Les frais de déplacement (transport, nuitée, indemnité de repas) des délégués syndicaux centraux sont intégralement pris en charge par l’employeur, dans les conditions fixées par le protocole d’accord Ucanss relatif au frais de déplacement du 23 juillet 2015, lorsqu’ils sont engagés :
soit pour les besoins d’une réunion à l’initiative ou en présence de l’employeur,
soit dans les limites définies à l’article 3.3 du présent accord.
Hors réunion à l’initiative ou en présence de l’employeur ou au-delà du plafond instauré à l’article 3.3, les temps de déplacement à l’initiative du délégué syndical central sont déduits des heures de délégation et les frais de déplacement ne sont pas pris en charge par l’employeur. La prise en charge des frais de déplacement est assurée par la direction de l’établissement d’affectation du délégué syndical central. Article 4 – Durée de l’accord
Les dispositions du présent accord s’appliquent jusqu’à la fin des mandats des délégués syndicaux centraux en cours.

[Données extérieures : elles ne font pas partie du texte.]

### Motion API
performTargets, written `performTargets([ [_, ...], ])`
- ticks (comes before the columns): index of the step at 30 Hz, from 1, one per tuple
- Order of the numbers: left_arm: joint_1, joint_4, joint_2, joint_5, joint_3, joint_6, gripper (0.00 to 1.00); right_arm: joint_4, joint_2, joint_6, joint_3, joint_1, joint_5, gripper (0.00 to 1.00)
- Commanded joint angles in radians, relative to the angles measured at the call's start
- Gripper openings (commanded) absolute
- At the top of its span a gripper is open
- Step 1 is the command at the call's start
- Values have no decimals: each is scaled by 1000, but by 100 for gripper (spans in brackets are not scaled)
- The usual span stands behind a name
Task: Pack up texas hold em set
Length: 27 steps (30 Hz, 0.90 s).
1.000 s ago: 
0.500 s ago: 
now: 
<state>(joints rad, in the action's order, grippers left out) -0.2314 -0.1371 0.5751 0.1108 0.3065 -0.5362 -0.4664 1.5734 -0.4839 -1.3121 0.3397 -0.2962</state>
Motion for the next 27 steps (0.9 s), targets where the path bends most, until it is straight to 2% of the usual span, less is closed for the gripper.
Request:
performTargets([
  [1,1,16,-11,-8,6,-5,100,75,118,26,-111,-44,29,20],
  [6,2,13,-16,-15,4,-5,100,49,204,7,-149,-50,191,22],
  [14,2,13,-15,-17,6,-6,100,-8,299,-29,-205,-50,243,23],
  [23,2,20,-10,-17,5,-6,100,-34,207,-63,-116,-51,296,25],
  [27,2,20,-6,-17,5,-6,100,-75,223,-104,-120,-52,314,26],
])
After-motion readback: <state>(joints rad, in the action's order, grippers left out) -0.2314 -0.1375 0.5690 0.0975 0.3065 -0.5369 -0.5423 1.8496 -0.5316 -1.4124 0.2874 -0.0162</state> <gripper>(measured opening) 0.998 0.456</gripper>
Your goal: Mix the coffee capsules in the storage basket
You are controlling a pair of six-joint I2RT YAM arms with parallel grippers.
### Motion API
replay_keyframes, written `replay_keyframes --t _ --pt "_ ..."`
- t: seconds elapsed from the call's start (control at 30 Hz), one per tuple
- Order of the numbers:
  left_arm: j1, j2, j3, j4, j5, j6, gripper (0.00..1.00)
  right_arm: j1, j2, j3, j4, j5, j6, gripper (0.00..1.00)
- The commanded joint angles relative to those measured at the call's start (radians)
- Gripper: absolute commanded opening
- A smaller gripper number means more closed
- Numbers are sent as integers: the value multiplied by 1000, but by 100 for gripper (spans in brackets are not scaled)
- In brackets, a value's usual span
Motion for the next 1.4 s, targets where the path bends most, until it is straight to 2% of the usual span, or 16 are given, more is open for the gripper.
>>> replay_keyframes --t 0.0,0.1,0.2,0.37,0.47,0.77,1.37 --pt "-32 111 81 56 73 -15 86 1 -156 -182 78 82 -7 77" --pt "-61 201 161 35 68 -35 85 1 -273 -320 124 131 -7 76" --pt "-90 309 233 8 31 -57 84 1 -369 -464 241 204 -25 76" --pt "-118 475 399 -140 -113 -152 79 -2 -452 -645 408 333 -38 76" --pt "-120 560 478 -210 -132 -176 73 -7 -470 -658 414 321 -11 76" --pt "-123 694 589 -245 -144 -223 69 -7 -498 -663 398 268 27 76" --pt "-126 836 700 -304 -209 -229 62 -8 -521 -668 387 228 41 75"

Article 5 – Notification et information du personnel
Conformément à l’article L. 2231-5 du code du travail, le présent accord est notifié à l’ensemble des organisations syndicales représentatives dans l’entreprise. Par ailleurs, le présent accord fait l’objet :
d’une mise en ligne sur les sites intranet des établissements de la Cnam,
d’une présentation auprès de chaque CSE d’établissement.
Enfin, la Direction de chaque établissement informe par mail les délégués syndicaux d’établissement de la mise en ligne du présent accord sur l’intranet.
Article 6 – Révision
Le présent accord pourra être révisé dans les conditions prévues aux articles L. 2261-7-1 et L. 2261-8 du code du travail.
Article 7 – Entrée en vigueur – Publicité
Conformément aux articles D. 2231-2 et D. 2231-4 du code du travail, cet accord sera déposé sur la plateforme de télé procédure du ministère du travail ainsi qu’au secrétariat-greffe du Conseil de Prud’hommes de Paris. Une version anonyme de cet accord sera publiée sur la base de données nationale (legifrance.fr) conformément à l’article L. 2231-5-1 du code du travail. Le présent accord entrera en vigueur à compter du lendemain de son dépôt.